Pour venger son père, un homme de Lu ouvrit le ventre d'un [habitant de] Qi et mit son cœur à nu. Il s'assit alors, arrangea sa coiffure, se leva et changea de vêtements ; il sortit lentement, monta sur son char et fit aller son cheval au pas, sans que son visage changeât. Et comme son cocher voulait presser le cheval, il l'arrêta et lui dit : " Ce jour, j'ai vengé mon père et j'évitais la mort pour le faire, non par goût de la vie. L'affaire est finie maintenant. Pourquoi me sauverais-je ? " Les poursuivants dirent : " Cet homme à l'allure modérée ne peut être l'assassin ". Ils cessèrent de le cerner et s'en furent. Si cet homme n'avait pas changé de vêtements, ajusté son chapeau, s'il était parti furtivement et avait pressé son cheval, il n'aurait certainement pas pu s'échapper de plus de mille pas. Or, il s'est assis, a arrangé sa coiffure, s'est levé, a changé de vêtements, est sorti lentement, est monté dans son char et a fait aller son cheval au pas sans que son visage ne change.
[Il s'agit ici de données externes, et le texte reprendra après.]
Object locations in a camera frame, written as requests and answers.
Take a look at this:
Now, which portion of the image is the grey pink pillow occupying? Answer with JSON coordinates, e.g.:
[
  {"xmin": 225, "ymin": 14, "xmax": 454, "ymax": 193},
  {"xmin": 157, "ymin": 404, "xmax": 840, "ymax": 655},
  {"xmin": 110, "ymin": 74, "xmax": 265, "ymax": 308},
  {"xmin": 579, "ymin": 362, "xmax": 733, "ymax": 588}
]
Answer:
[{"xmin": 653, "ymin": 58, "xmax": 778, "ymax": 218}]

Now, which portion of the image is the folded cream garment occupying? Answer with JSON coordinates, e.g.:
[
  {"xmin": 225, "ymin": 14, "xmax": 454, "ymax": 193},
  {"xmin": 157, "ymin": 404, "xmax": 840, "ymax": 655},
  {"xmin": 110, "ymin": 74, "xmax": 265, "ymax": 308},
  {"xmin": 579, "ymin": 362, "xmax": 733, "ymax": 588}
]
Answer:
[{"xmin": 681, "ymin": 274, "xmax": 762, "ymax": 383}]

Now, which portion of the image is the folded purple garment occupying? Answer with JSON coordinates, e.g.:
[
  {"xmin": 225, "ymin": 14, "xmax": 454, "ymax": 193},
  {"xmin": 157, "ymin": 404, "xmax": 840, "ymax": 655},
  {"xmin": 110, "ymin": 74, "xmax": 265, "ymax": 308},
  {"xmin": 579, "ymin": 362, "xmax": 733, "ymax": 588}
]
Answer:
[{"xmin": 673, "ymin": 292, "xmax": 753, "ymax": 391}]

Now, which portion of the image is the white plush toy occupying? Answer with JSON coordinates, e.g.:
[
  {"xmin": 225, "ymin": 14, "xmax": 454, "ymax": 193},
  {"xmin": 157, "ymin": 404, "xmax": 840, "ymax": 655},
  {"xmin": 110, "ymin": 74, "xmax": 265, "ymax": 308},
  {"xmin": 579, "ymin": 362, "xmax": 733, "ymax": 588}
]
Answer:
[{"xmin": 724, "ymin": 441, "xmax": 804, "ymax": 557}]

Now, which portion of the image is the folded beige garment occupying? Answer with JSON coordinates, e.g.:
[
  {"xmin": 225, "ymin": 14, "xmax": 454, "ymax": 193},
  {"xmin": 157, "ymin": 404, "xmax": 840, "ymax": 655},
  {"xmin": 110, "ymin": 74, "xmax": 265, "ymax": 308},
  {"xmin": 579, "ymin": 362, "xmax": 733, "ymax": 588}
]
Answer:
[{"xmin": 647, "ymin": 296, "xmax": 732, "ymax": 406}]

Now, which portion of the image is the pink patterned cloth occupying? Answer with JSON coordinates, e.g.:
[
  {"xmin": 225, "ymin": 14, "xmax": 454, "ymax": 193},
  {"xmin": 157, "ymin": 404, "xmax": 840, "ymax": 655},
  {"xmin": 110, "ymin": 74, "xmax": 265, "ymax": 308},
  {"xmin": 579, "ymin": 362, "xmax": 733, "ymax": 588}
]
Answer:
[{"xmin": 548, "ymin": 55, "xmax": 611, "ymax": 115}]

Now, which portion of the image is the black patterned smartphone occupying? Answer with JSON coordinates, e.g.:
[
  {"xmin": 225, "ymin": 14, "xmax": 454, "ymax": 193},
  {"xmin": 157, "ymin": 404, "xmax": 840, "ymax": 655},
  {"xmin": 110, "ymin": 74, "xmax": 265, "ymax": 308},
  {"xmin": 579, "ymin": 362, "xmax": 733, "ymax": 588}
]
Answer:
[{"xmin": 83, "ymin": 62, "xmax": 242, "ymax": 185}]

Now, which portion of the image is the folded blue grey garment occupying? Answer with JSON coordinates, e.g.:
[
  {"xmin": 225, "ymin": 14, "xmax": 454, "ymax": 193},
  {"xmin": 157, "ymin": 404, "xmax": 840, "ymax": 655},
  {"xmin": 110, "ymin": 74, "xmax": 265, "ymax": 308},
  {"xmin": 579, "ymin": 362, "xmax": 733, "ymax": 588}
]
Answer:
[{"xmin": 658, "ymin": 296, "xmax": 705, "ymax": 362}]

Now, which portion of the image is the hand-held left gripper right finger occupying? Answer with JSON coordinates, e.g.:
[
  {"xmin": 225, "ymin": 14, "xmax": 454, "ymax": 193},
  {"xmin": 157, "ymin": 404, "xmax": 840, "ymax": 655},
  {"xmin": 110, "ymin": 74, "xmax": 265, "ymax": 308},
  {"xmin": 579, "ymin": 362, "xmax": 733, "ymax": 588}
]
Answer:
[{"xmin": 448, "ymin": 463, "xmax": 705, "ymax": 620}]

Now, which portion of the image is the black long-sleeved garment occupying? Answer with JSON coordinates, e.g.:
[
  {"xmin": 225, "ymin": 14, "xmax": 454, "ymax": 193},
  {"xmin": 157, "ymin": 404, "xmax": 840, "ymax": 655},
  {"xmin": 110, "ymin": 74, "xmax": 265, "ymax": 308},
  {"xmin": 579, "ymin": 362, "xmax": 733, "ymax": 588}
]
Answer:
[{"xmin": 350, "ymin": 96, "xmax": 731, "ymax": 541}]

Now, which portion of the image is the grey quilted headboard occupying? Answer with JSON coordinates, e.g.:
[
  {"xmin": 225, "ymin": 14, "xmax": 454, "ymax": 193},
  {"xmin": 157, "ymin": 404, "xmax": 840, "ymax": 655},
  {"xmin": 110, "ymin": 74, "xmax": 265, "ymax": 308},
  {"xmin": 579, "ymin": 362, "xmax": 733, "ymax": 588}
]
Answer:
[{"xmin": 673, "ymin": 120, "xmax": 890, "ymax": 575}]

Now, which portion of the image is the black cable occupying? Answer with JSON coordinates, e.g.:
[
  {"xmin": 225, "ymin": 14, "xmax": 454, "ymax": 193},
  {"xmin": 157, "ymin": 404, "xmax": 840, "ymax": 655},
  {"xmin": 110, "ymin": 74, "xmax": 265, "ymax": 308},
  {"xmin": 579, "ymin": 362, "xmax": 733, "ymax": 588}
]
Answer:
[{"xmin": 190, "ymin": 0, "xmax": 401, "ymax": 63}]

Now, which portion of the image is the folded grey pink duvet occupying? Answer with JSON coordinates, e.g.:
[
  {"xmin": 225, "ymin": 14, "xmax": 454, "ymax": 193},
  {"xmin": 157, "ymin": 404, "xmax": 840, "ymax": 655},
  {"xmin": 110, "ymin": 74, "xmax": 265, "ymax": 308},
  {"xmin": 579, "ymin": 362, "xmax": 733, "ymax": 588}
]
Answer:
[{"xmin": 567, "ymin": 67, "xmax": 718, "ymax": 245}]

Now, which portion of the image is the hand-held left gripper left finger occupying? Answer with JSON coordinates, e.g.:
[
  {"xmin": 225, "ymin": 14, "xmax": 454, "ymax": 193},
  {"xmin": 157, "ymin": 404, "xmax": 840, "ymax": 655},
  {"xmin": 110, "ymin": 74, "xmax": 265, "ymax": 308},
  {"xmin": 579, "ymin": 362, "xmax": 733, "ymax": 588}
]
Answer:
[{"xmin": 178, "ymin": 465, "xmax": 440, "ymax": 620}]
C'est ainsi que les gens en risquant la mort trouvent au contraire la vie. C'est ce qui s'appelle " aller vite en allant lentement, atteindre le but en allant au pas ".
On croit ordinairement, que c'est en courant qu'on va vite, et en marchant qu'on va lentement. Ici, c'est au contraire en allant lentement qu'on va vite.
La différence est claire. Ceux qui savent aller lentement pour arriver vite, marcher lentement pour être rapides, sont proches du Tao.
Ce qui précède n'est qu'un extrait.